Clean up
Before adding functionality to the script, the existing script needs to be cleaned up — a lot.
I/O Redirection — Don't Repeat Yourself
When I see wall-to-wall I/O redirections like that, I want to cry — that isn't how you do it! You have three options to avoid all that:
for file in $(find . -name "*.csv" )
do
echo "===================================================="
echo "$file"
echo "----------------------------------------------------"
echo "Contacts BEFORE purge:"
wc -l $file | cut -d " " -f1
echo " "
cat $file | egrep -v "xxx|yyy|zzz" | grep -v -E -i '([0-z])\1{2,}' | uniq | sort -u > tmp_file
mv tmp_file $file ;
echo "Contacts AFTER purge:"
wc -l $file | cut -d " " -f1
done >> db_purge_log.txt
Or:
{
for file in $(find . -name "*.csv" )
do
echo "===================================================="
echo "$file"
echo "----------------------------------------------------"
echo "Contacts BEFORE purge:"
wc -l $file | cut -d " " -f1
echo " "
cat $file | egrep -v "xxx|yyy|zzz" | grep -v -E -i '([0-z])\1{2,}' | uniq | sort -u > tmp_file
mv tmp_file $file ;
echo "Contacts AFTER purge:"
wc -l $file | cut -d " " -f1
done
} >> db_purge_log.txt
Or even:
exec >>db_purge_log.txt # By default, standard output will go to db_purge_log.txt
for file in $(find . -name "*.csv" )
do
echo "===================================================="
echo "$file"
echo "----------------------------------------------------"
echo "Contacts BEFORE purge:"
wc -l $file | cut -d " " -f1
echo " "
cat $file | egrep -v "xxx|yyy|zzz" | grep -v -E -i '([0-z])\1{2,}' | uniq | sort -u > tmp_file
mv tmp_file $file ;
echo "Contacts AFTER purge:"
wc -l $file | cut -d " " -f1
done
The first form is adequate for this script which has a single loop in it to provide I/O redirection to.
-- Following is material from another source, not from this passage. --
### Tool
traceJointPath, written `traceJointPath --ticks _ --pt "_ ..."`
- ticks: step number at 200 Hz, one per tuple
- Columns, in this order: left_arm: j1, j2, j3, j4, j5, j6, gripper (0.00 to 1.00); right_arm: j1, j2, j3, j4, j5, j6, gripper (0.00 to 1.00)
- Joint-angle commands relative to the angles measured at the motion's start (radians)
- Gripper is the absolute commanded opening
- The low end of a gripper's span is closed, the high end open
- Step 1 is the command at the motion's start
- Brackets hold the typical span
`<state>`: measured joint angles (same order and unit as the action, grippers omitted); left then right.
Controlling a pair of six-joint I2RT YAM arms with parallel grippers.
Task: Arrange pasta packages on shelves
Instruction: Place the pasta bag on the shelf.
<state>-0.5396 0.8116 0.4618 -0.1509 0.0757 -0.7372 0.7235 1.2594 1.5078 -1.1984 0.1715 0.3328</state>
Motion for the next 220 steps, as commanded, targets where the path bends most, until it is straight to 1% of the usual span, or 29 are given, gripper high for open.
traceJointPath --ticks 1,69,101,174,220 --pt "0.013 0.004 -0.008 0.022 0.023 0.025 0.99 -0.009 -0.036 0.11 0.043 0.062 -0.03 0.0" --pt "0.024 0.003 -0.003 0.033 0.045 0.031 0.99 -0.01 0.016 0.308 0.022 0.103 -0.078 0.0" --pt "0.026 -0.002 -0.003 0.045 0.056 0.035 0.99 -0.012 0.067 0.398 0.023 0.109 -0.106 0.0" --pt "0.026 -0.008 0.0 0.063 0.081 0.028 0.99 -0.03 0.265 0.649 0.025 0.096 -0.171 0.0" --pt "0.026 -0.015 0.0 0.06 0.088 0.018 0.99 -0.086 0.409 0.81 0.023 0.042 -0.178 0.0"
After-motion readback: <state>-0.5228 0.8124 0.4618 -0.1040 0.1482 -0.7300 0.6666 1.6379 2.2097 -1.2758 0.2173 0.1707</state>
The second form, using {
and }
would handle more general sequences of commands. The third form, using exec
, is 'permanent'; you can't recover the original standard output, whereas with the {
... }
form you can have different sections of the script writing to different places.
One other advantage of all these variations is that you can trivially send errors to the same place that you're sending standard output if that's what you desire. For example:
exec >>db_purge_log.txt 2>&1
Other issues
Suppressing file name from wc
— instead of:
wc -l $file | cut -d " " -f1
use:
wc -l < $file
UUOC — Useless use of cat
— instead of:
cat $file | egrep -v "xxx|yyy|zzz" | grep -v -E -i '([0-z])\1{2,}' | uniq | sort -u > tmp_file
use:
egrep -v "xxx|yyy|zzz" $file | grep -v -E -i '([0-z])\1{2,}' | uniq | sort -u > tmp_file
UUOU — Useless use of uniq
It is not at all clear why you need uniq
and sort -u
; in context, sort -u
is sufficient, so:
egrep -v "xxx|yyy|zzz" $file | grep -v -E -i '([0-z])\1{2,}' | sort -u > tmp_file
UUOG — Useless use of grep
egrep
is equivalent to grep -E
and both are capable of handling multiple regular expressions, and the second will match what is matched by the expression in the parentheses 3 or more times (we really only need to match three times), so in fact the second expression will do the job of the first. And the [0-z]
match is dubious. It probably matches sundry punctuation characters as well as the upper and lower case digits, but you're already doing a case-insensitive search because of the -i
, so we can regularize all that to:
grep -Eiv '([0-9a-z]){3}' $file | sort -u > tmp_file
File names with spaces
The code is not going to handle file names with spaces, tabs or newlines because of the for file in $(find ...)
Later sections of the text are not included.